EXERCISE –
The listing, minus its pictures, is to be given again exactly.

*** DATASET EXCERPT Section Begins ***

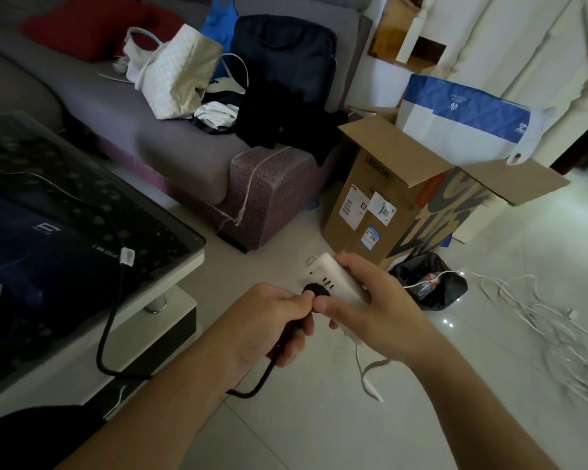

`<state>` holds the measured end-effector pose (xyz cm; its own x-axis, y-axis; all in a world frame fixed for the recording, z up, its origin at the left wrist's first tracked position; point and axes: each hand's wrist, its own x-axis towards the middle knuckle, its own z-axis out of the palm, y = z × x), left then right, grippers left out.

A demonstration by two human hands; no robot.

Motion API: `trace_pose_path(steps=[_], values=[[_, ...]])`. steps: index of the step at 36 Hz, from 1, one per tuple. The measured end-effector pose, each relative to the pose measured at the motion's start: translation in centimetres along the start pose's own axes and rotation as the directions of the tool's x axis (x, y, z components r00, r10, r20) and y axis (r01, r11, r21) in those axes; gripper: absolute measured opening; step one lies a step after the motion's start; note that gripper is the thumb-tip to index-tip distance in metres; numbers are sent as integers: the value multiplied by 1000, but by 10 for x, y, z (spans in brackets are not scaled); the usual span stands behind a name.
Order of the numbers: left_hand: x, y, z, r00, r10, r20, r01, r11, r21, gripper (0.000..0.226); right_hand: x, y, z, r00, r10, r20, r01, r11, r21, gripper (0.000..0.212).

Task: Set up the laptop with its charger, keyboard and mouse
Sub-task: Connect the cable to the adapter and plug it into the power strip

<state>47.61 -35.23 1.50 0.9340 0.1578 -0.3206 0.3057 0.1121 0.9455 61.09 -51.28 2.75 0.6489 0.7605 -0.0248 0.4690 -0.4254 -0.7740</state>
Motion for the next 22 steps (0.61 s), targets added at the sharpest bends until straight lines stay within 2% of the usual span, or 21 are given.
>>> trace_pose_path(steps=[6, 8, 11, 12, 14, 15, 17, 19, 22], values=[[-1, 3, 0, 999, 29, 38, -28, 999, -29, 45, -4, 1, -6, 999, 21, 34, -31, 949, 313, 41], [2, 1, -1, 998, 54, -34, -53, 997, 47, 44, -5, 2, -6, 999, 31, 35, -42, 926, 376, 41], [9, -5, -5, 970, 86, -225, -41, 980, 194, 51, -6, 5, -3, 998, 31, 50, -49, 910, 411, 42], [12, -6, -7, 964, 80, -252, -38, 985, 167, 58, -6, 5, -2, 998, 33, 58, -55, 899, 434, 42], [14, -8, -8, 983, 58, -172, -51, 998, 43, 67, -6, 5, 1, 996, 34, 77, -68, 867, 494, 43], [14, -8, -7, 994, 64, -89, -66, 998, -17, 65, -6, 4, 3, 996, 33, 84, -72, 852, 518, 43], [13, -6, -5, 995, 95, 23, -92, 991, -100, 47, -5, 3, 6, 995, 30, 91, -75, 837, 541, 43], [11, -4, -4, 994, 108, 15, -104, 983, -153, 34, -4, 2, 8, 995, 26, 91, -72, 839, 539, 43], [12, -5, -4, 993, 108, -39, -113, 975, -191, 31, -2, -1, 10, 996, 26, 83, -68, 836, 545, 41]])
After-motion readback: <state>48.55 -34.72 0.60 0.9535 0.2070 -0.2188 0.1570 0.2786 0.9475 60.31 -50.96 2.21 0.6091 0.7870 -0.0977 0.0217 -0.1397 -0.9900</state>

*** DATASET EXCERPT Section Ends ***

SOLUTION FOR THIS EXERCISE –
`<state>` holds the measured end-effector pose (xyz cm; its own x-axis, y-axis; all in a world frame fixed for the recording, z up, its origin at the left wrist's first tracked position; point and axes: each hand's wrist, its own x-axis towards the middle knuckle, its own z-axis out of the palm, y = z × x), left then right, grippers left out.

A demonstration by two human hands; no robot.

Motion API: `trace_pose_path(steps=[_], values=[[_, ...]])`. steps: index of the step at 36 Hz, from 1, one per tuple. The measured end-effector pose, each relative to the pose measured at the motion's start: translation in centimetres along the start pose's own axes and rotation as the directions of the tool's x axis (x, y, z components r00, r10, r20) and y axis (r01, r11, r21) in those axes; gripper: absolute measured opening; step one lies a step after the motion's start; note that gripper is the thumb-tip to index-tip distance in metres; numbers are sent as integers: the value multiplied by 1000, but by 10 for x, y, z (spans in brackets are not scaled); the usual span stands behind a name.
Order of the numbers: left_hand: x, y, z, r00, r10, r20, r01, r11, r21, gripper (0.000..0.226); right_hand: x, y, z, r00, r10, r20, r01, r11, r21, gripper (0.000..0.212).

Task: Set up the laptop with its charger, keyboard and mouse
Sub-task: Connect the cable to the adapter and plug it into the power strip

<state>47.61 -35.23 1.50 0.9340 0.1578 -0.3206 0.3057 0.1121 0.9455 61.09 -51.28 2.75 0.6489 0.7605 -0.0248 0.4690 -0.4254 -0.7740</state>
Motion for the next 22 steps (0.61 s), targets added at the sharpest bends until straight lines stay within 2% of the usual span, or 21 are given.
>>> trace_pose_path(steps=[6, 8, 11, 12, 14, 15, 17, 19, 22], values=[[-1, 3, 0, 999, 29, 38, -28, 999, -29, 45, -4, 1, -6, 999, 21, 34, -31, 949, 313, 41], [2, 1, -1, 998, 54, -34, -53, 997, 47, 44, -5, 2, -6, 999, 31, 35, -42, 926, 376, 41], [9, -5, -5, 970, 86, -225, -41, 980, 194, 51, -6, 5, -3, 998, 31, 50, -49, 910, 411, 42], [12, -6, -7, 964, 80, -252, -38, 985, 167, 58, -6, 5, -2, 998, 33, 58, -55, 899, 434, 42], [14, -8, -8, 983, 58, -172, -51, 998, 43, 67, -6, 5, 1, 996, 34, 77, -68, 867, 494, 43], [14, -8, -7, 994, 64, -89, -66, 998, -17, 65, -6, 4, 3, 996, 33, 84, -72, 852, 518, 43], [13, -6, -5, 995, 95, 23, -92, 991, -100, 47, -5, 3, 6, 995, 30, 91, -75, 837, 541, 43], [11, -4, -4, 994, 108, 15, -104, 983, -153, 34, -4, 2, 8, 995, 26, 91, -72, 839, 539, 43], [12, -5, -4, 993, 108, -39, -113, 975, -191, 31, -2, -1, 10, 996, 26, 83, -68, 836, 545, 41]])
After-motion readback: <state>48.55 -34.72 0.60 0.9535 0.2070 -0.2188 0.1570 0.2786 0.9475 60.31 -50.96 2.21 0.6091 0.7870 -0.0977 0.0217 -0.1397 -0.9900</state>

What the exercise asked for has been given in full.